Over the past few months, things have been pretty tough. My family lost my Nana to lung cancer in February and life hasn’t been the same since. There are days I want to pick up the phone and call her. Talk to her about all this craziness going on in the world. Ask for her advice on how to calm my worries. Honestly, I would give anything just to hear her say, “Hello, my baby” on the other end of the phone.
My Nana was an exceptional lady. She struggled much of her life with various health issues: autoimmune diseases, cancer, shingles…too many ailments for one person to deal with. Yet, she continued on and always put others before herself. She was the definition of STRONG.
Over the last few months, my grief has come in waves. One minute I can smile thinking about her and the next I am balling my eyes out looking at old photographs. Grief is a peculiar emotion. My body has been struggling physically for quite some time now, but adding in the stress of this global crisis and the grief of losing my Nana, symptoms have definitely been ramping up. Because of everything going on, I have been stress eating and consuming foods I know aren’t the greatest for my body and let me tell you – I feel the difference.

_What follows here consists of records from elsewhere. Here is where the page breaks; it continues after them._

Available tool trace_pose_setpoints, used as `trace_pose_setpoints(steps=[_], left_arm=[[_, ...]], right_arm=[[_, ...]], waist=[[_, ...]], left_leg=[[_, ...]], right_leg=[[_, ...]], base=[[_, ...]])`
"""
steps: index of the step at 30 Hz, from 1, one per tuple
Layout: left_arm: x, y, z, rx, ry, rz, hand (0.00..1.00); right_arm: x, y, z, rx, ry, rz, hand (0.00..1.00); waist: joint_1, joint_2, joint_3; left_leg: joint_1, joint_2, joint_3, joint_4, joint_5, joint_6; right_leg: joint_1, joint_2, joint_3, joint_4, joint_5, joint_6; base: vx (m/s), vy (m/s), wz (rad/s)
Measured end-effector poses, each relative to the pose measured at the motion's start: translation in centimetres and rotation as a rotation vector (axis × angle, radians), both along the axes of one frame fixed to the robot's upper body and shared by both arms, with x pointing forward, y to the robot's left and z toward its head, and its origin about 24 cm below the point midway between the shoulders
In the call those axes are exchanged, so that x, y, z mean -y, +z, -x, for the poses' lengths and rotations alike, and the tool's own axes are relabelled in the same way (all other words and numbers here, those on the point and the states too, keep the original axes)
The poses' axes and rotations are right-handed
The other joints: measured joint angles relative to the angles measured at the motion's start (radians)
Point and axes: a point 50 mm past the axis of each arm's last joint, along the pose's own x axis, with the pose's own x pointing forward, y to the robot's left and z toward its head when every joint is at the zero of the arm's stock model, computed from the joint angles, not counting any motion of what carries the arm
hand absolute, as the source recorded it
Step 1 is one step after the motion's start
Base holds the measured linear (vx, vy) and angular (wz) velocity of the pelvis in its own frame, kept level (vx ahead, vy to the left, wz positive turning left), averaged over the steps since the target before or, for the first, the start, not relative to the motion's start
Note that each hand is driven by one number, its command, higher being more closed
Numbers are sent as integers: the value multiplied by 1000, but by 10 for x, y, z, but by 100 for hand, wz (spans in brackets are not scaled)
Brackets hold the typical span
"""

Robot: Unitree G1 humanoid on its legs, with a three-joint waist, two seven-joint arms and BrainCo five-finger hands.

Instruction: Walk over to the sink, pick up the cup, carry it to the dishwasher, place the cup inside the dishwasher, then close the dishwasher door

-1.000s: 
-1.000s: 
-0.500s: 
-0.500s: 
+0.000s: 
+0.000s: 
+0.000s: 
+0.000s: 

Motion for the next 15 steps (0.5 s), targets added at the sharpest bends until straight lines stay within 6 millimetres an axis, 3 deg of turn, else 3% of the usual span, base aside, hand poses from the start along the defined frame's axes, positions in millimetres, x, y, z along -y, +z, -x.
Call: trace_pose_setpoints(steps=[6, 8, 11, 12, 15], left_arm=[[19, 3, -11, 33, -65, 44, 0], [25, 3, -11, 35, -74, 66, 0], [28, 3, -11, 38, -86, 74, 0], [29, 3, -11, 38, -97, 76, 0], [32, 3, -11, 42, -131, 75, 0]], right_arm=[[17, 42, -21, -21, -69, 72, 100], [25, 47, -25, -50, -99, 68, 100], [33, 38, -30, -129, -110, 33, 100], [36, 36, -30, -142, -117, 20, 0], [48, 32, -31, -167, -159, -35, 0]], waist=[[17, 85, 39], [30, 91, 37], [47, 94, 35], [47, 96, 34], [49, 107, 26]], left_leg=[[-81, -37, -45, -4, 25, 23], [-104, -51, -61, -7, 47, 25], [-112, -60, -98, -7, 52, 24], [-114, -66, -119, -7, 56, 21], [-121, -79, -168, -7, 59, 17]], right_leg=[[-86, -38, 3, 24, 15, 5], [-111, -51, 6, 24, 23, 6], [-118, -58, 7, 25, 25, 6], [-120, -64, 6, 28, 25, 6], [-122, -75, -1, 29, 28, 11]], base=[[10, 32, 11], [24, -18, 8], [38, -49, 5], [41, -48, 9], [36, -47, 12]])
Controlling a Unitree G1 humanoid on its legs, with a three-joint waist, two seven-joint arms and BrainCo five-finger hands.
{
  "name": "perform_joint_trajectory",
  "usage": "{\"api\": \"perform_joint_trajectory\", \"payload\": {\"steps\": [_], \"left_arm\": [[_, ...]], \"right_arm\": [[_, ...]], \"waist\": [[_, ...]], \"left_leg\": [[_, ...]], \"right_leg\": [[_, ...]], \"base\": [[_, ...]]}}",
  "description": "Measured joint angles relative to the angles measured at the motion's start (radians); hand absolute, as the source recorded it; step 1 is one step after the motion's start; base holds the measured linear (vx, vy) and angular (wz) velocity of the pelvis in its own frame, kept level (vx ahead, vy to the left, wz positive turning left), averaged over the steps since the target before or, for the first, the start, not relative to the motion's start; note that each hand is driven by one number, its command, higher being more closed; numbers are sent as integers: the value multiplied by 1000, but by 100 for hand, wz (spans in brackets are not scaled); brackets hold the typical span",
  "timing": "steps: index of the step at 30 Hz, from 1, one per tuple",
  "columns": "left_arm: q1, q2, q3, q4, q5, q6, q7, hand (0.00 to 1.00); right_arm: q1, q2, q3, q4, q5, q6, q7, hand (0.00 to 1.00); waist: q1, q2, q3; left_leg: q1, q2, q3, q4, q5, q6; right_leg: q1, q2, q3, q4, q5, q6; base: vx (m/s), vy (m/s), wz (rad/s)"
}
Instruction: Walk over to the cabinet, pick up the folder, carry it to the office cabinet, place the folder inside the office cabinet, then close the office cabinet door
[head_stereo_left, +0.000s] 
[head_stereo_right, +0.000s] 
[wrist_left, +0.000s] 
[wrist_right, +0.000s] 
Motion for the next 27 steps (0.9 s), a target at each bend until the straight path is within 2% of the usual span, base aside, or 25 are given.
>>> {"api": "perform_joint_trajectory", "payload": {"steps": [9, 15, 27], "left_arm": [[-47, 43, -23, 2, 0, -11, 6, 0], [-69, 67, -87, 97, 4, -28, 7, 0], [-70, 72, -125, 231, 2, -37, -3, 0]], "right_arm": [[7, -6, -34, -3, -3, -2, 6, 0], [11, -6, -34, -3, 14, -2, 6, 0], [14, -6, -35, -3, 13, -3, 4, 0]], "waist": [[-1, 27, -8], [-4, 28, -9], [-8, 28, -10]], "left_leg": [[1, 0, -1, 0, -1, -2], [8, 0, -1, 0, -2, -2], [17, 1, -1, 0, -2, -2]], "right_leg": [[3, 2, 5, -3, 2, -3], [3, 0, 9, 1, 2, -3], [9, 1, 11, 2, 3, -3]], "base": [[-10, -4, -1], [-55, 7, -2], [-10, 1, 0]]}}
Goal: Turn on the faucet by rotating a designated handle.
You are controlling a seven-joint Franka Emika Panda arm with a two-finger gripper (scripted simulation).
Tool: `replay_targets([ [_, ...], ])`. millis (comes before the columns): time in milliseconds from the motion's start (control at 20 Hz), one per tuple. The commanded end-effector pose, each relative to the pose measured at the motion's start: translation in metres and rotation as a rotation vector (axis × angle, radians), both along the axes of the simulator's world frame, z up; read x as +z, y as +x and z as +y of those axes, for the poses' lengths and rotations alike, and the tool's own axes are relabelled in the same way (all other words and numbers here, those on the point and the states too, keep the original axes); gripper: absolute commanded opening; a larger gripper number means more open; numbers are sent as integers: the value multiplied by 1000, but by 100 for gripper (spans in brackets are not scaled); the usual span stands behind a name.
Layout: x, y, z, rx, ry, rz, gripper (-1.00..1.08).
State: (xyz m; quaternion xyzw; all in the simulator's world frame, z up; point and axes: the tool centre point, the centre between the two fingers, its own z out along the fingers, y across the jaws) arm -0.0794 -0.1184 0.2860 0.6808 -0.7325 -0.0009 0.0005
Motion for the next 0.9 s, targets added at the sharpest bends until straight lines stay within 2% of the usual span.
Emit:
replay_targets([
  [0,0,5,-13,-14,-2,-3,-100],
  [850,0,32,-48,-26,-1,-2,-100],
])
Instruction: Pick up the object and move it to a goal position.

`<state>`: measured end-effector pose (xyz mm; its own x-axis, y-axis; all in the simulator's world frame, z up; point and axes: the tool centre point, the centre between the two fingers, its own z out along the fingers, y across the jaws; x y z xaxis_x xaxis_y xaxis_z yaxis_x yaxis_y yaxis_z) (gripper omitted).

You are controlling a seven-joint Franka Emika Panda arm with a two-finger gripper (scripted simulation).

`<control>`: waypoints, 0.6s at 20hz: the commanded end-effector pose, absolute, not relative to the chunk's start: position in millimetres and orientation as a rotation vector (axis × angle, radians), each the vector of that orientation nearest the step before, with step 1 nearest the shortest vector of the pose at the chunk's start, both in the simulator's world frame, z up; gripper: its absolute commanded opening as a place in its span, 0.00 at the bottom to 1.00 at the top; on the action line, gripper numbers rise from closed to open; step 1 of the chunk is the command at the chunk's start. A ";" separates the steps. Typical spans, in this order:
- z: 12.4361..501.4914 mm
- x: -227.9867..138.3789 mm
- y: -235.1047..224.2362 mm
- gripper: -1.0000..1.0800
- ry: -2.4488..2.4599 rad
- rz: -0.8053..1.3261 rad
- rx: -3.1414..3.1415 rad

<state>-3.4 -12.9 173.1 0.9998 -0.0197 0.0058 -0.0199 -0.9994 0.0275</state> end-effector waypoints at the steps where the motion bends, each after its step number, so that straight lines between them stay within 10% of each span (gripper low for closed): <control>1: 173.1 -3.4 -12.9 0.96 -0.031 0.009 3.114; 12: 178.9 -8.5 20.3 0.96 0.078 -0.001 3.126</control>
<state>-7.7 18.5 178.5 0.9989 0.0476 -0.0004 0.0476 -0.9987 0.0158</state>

I may have fallen off my “healing” journey for a bit thanks to, well, life, but today I woke up and said “enough is enough.” I put together the below list of promises that I have decided to make to my body and my goal is to keep them. The road to healing isn’t paved in gold and glitter. It’s not surrounded by rainbows and you’re not given a fast track to prime health. Chronic illness doesn’t just disappear, but I believe I can get to a better place. It just takes time and patience.
My Promises to Body:
- I will love you always
- I will always protect you
- You will always be important
- I will feed you better food; healing food
- I will not consume foods that are not good for you or support you
- I will work on clearing my mind to support you better
- I will go on walks and take in more nature to feed the soul
- I will do my best to find the good in every day
- I will drink more water
- I will continue to advocate for you
- I will work on trusting you more and helping you myself, rather than solely relying on doctors to help
My message to my body: Thank you for being strong. Thank you for being intelligent. Thank you for supporting me for almost three decades of this life. Thank you for protecting me. I love you.
This post is dedicated to my Nana, Reina M. Carbonaro. November 22, 1933 – February 7, 2020. I will love you forever and always.